### WHAT YOU NEED TO DO
Go through the listing and copy each line that has the string "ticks" in it.
SUPPLIED MATERIAL Block Start
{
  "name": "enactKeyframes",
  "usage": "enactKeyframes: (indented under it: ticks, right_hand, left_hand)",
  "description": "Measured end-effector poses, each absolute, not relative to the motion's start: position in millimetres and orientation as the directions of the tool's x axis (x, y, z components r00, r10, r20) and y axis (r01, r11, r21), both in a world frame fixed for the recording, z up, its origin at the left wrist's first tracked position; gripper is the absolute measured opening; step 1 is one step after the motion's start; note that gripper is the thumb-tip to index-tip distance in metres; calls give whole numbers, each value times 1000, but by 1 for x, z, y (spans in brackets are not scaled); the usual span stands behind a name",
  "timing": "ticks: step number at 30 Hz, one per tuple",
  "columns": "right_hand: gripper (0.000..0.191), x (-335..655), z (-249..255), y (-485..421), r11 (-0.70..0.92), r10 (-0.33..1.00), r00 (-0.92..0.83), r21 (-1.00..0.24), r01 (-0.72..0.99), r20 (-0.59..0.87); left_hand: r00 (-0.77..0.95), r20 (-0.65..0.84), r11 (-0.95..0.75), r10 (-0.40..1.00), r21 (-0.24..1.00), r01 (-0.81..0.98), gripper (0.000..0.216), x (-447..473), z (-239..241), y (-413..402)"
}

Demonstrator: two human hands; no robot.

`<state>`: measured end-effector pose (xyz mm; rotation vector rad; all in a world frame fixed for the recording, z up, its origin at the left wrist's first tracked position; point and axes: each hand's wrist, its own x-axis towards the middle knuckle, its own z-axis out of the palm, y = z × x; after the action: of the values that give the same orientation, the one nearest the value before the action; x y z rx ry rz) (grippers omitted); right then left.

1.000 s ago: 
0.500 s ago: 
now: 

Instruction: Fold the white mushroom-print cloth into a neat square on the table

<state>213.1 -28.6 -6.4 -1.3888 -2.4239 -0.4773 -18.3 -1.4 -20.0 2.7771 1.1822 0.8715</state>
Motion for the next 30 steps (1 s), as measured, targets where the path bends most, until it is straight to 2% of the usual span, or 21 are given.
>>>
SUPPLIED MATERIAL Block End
### RESPONSE BOX
  "usage": "enactKeyframes: (indented under it: ticks, right_hand, left_hand)",
  "timing": "ticks: step number at 30 Hz, one per tuple",

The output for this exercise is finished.